◆ **Try it**
Using the entries that follow, transcribe only the lines from the line with "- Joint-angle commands" to the line with "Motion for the", both included, exactly as they stand and without pictures.

◆ **Data records**

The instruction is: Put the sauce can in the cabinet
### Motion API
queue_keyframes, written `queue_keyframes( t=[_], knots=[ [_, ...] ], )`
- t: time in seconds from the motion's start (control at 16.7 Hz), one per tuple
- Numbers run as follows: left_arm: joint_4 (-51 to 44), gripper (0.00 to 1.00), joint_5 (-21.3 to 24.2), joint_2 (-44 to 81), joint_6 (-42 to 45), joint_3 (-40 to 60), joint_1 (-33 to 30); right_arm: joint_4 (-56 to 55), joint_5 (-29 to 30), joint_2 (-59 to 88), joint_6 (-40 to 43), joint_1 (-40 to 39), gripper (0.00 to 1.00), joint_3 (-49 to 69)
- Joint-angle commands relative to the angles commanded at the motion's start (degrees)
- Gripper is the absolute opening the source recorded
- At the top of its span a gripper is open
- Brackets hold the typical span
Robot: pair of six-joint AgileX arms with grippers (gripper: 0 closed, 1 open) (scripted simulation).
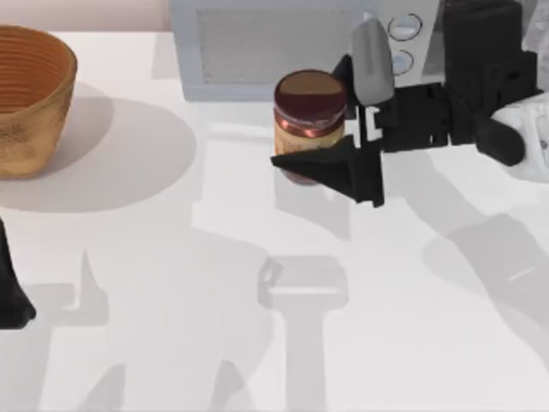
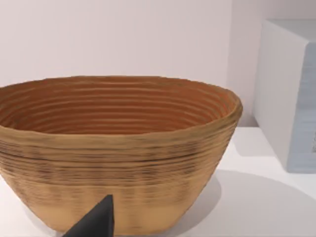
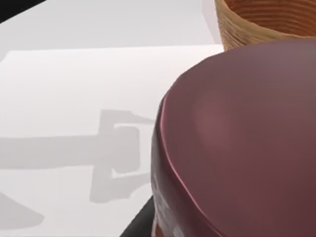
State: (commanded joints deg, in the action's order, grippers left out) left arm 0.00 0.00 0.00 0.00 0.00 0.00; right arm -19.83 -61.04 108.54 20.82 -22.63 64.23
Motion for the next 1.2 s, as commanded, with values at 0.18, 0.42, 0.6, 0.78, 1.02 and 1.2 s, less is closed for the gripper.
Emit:
queue_keyframes(
  t=[0.18, 0.42, 0.6, 0.78, 1.02, 1.2],
  knots=[
    [0.0, 1.0, 0.0, 0.0, 0.0, 0.0, 0.0, 1.0, 3.1, -7.1, -1.4, 0.9, 0.0, -3.8],
    [0.0, 1.0, 0.0, 0.0, 0.0, 0.0, 0.0, 3.1, 9.8, -22.6, -2.9, 2.5, 0.0, -11.8],
    [0.0, 1.0, 0.0, 0.0, 0.0, 0.0, 0.0, 5.7, 17.0, -36.3, -4.1, 4.5, 0.0, -19.9],
    [0.0, 1.0, 0.0, 0.0, 0.0, 0.0, 0.0, 9.1, 25.9, -50.4, -6.5, 7.6, 0.0, -29.8],
    [0.0, 1.0, 0.0, 0.0, 0.0, 0.0, 0.0, 14.2, 39.3, -73.3, -12.2, 13.1, 0.0, -43.8],
    [0.0, 1.0, 0.0, 0.0, 0.0, 0.0, 0.0, 17.3, 48.6, -89.8, -16.8, 17.3, 0.0, -53.0]
  ],
)
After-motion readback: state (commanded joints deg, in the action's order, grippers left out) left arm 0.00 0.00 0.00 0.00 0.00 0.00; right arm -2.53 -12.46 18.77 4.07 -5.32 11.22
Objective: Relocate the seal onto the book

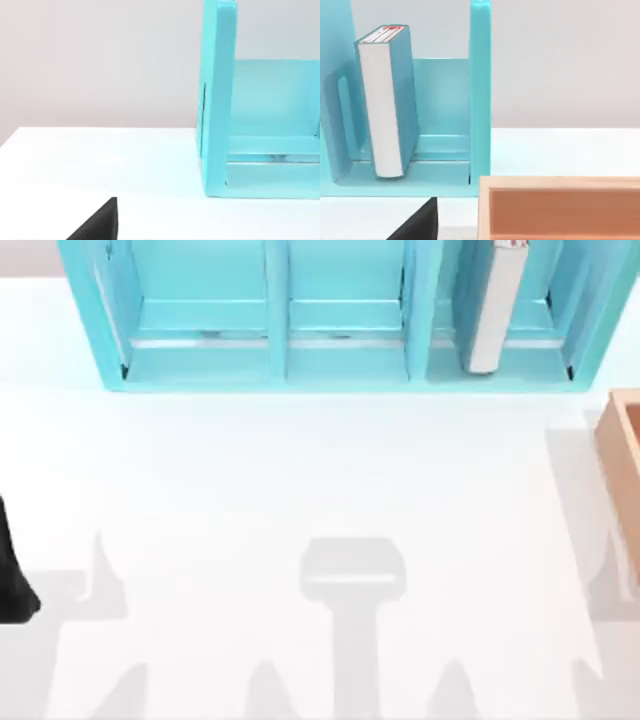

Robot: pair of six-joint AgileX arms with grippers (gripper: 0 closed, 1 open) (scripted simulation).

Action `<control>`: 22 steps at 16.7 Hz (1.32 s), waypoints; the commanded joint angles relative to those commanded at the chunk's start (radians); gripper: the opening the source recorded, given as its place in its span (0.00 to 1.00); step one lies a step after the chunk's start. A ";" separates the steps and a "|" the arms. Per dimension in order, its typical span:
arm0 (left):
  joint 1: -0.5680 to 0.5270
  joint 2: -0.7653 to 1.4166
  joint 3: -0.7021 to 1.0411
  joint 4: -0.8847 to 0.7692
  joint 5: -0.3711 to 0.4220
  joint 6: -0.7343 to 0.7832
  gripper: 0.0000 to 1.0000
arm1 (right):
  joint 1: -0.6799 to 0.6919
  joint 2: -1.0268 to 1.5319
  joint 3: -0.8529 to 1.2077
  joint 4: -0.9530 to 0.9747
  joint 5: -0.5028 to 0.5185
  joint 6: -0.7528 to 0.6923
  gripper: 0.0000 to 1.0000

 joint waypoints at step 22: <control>0.000 0.000 0.000 0.000 0.000 0.000 1.00 | 0.340 1.667 0.614 0.874 0.378 0.066 1.00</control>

◆ **Solved exercise**
- Joint-angle commands relative to the angles commanded at the motion's start (degrees)
- Gripper is the absolute opening the source recorded
- At the top of its span a gripper is open
- Brackets hold the typical span
Robot: pair of six-joint AgileX arms with grippers (gripper: 0 closed, 1 open) (scripted simulation).
State: (commanded joints deg, in the action's order, grippers left out) left arm 0.00 0.00 0.00 0.00 0.00 0.00; right arm -19.83 -61.04 108.54 20.82 -22.63 64.23
Motion for the next 1.2 s, as commanded, with values at 0.18, 0.42, 0.6, 0.78, 1.02 and 1.2 s, less is closed for the gripper.

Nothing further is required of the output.